> _Problem to solve_: Take the entries below and print only the lines from the one with "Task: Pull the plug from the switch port" through the one with "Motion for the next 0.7", exactly as they stand, both ends included.

> _Data provided_:
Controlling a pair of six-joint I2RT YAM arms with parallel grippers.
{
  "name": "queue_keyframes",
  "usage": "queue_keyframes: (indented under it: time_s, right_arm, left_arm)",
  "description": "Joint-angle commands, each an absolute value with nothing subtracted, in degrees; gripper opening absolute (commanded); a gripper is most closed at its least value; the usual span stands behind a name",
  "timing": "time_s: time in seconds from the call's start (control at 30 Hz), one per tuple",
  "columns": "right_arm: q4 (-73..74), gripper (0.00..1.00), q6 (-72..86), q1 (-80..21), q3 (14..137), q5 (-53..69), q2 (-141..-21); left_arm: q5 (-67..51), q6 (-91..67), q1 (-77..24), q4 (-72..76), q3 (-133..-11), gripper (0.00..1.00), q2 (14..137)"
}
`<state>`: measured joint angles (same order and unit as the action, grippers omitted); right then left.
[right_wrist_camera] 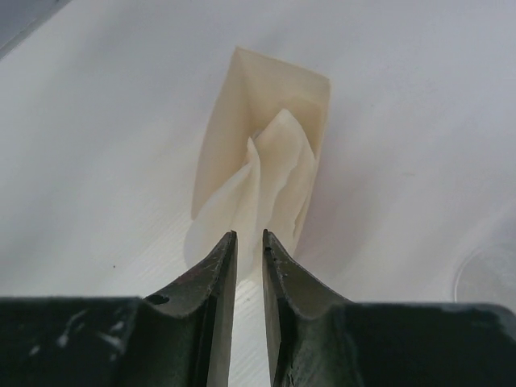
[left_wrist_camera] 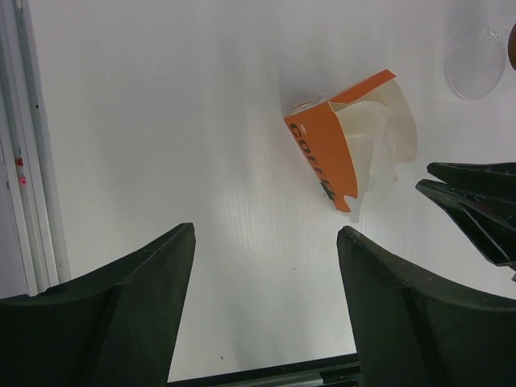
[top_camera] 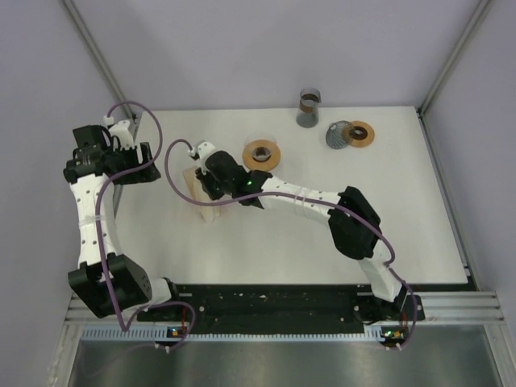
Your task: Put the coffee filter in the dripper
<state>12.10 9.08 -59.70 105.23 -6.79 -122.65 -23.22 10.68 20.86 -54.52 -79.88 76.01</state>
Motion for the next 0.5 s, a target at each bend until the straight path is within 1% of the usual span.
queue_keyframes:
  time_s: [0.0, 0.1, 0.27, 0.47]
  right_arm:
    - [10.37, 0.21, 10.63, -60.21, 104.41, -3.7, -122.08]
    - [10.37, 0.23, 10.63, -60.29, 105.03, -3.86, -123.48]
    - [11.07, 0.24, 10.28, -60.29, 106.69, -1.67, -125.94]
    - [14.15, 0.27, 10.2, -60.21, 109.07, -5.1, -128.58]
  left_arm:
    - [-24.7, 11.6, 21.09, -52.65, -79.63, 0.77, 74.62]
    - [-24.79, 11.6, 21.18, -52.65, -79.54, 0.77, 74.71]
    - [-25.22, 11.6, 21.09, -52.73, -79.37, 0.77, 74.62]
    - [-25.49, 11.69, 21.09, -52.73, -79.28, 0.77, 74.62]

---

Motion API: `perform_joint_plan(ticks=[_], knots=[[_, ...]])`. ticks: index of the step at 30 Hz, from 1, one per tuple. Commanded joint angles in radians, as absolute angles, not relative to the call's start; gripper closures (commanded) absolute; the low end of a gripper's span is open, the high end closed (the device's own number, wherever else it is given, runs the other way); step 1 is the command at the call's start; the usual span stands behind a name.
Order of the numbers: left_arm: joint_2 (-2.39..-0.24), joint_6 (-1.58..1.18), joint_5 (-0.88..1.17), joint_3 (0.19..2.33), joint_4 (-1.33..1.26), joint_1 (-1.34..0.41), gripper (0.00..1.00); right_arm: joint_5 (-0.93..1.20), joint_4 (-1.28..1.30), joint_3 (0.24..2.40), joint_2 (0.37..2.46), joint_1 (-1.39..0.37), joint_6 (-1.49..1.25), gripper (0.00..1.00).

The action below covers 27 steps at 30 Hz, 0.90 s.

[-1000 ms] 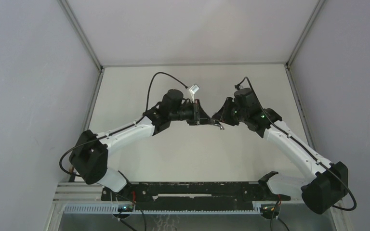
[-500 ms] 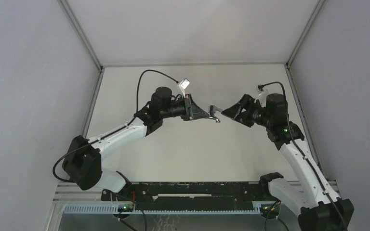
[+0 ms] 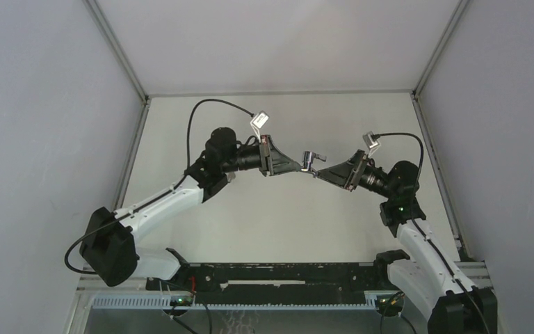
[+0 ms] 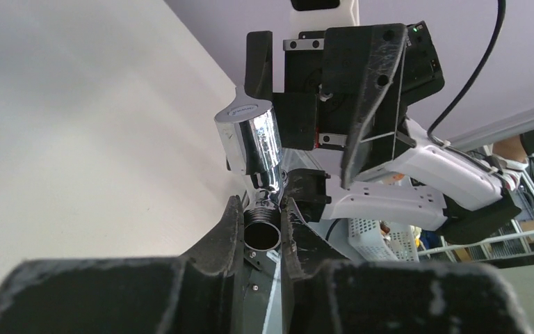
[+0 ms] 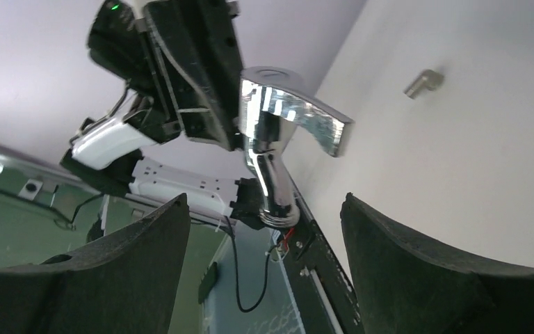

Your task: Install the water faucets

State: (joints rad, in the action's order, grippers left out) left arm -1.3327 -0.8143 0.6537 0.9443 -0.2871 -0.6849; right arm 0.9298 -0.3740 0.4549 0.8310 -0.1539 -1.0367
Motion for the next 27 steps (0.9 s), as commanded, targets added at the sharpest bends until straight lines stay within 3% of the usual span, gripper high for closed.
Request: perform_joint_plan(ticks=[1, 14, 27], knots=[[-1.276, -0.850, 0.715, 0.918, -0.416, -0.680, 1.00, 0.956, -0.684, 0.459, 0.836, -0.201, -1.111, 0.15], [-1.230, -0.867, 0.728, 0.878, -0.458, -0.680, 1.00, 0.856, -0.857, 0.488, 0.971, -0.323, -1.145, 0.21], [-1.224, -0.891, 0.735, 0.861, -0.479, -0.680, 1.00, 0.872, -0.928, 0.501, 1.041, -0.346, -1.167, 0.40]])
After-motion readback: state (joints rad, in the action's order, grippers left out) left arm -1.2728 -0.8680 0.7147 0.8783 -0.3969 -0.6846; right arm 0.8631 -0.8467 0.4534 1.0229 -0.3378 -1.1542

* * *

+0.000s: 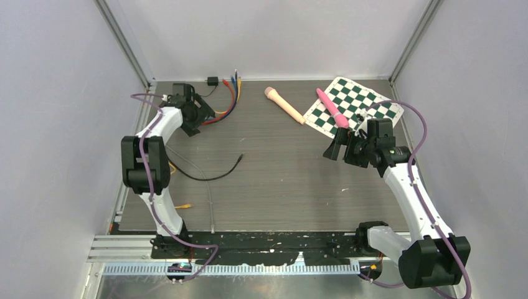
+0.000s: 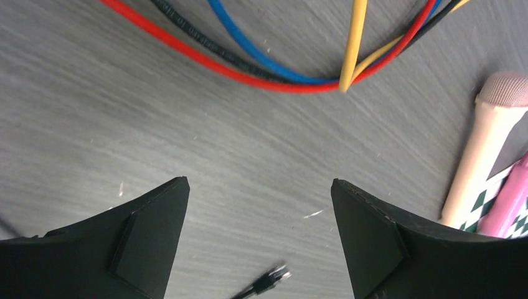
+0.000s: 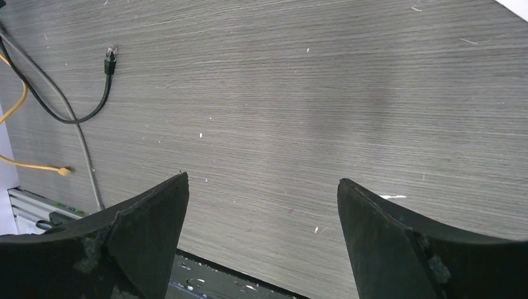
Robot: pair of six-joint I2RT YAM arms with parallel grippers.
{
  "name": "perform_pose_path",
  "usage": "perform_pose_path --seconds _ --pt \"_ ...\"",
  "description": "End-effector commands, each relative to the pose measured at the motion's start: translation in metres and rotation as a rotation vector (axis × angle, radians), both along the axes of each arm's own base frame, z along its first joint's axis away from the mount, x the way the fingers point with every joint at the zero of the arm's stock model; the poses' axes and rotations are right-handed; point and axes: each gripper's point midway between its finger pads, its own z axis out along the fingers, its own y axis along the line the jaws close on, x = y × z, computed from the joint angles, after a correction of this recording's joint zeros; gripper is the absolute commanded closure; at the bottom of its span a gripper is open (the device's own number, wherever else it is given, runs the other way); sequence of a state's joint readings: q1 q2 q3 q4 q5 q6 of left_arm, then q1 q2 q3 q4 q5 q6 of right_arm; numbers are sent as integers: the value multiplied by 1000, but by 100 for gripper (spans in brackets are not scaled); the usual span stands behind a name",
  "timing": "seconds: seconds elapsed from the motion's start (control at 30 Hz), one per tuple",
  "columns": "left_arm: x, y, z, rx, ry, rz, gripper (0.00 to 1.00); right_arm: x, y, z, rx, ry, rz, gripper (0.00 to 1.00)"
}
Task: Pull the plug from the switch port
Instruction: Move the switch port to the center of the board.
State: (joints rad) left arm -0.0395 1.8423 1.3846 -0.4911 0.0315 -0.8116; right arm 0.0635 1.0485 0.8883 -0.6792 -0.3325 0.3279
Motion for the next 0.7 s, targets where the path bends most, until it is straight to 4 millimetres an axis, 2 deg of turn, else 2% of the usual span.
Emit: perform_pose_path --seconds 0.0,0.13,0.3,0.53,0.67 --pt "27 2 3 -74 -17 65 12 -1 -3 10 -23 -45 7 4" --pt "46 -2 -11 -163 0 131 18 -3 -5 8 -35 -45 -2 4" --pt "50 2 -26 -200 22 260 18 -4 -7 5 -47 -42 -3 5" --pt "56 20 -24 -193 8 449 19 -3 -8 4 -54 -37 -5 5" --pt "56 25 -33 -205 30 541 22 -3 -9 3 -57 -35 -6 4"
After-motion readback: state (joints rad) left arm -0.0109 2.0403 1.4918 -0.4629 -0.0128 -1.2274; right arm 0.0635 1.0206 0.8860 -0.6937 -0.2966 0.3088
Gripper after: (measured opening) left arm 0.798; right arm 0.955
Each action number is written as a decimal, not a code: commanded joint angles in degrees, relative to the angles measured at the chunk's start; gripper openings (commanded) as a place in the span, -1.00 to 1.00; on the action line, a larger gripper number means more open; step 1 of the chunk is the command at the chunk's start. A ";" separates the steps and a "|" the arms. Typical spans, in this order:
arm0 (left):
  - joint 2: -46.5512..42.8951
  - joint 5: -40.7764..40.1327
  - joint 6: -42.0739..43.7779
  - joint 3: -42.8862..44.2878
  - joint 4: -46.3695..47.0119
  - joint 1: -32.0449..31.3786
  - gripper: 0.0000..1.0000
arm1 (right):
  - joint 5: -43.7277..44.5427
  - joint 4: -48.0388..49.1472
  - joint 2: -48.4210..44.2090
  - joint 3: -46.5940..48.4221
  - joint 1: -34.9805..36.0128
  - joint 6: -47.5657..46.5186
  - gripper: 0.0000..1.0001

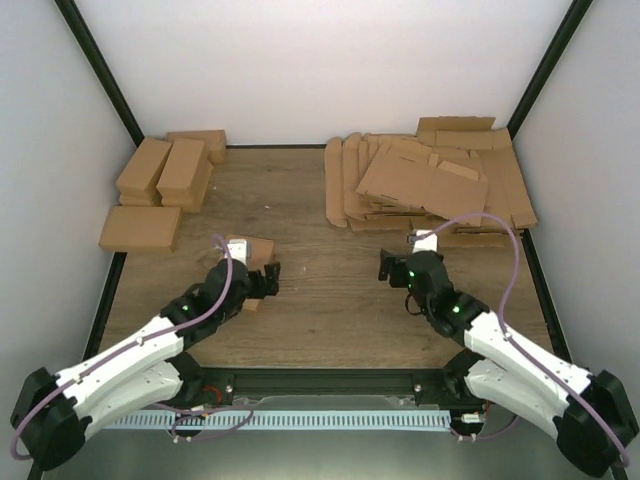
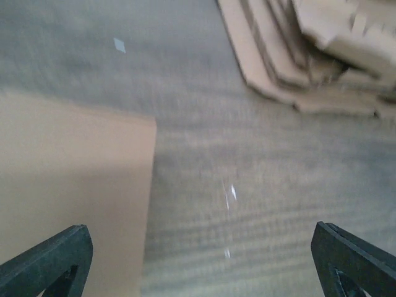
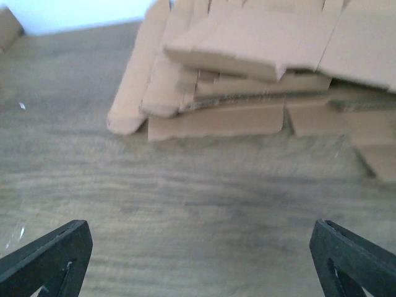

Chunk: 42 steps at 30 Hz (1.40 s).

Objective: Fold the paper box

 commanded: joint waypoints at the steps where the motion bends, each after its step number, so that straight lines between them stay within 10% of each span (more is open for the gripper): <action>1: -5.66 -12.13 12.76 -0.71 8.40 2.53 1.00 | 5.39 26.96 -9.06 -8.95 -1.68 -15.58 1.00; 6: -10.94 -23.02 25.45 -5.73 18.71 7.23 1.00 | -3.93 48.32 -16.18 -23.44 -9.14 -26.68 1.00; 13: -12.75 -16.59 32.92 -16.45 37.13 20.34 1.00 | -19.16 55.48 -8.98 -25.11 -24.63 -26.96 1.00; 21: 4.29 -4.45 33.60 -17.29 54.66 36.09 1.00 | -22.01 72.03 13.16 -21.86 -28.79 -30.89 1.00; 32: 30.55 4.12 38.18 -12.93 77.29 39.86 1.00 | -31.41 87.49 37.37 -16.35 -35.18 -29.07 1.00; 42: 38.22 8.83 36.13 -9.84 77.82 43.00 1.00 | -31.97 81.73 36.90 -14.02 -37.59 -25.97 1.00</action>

> _Worked solution_:
Task: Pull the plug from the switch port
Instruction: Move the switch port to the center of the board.
State: (joints rad) left arm -0.0395 1.8423 1.3846 -0.4911 0.0315 -0.8116; right arm 0.0635 1.0485 0.8883 -0.6792 -0.3325 0.3279
Motion for the next 0.7 s, targets where the path bends most, until it is straight to 4 millimetres an axis, 2 deg of turn, else 2% of the usual span.

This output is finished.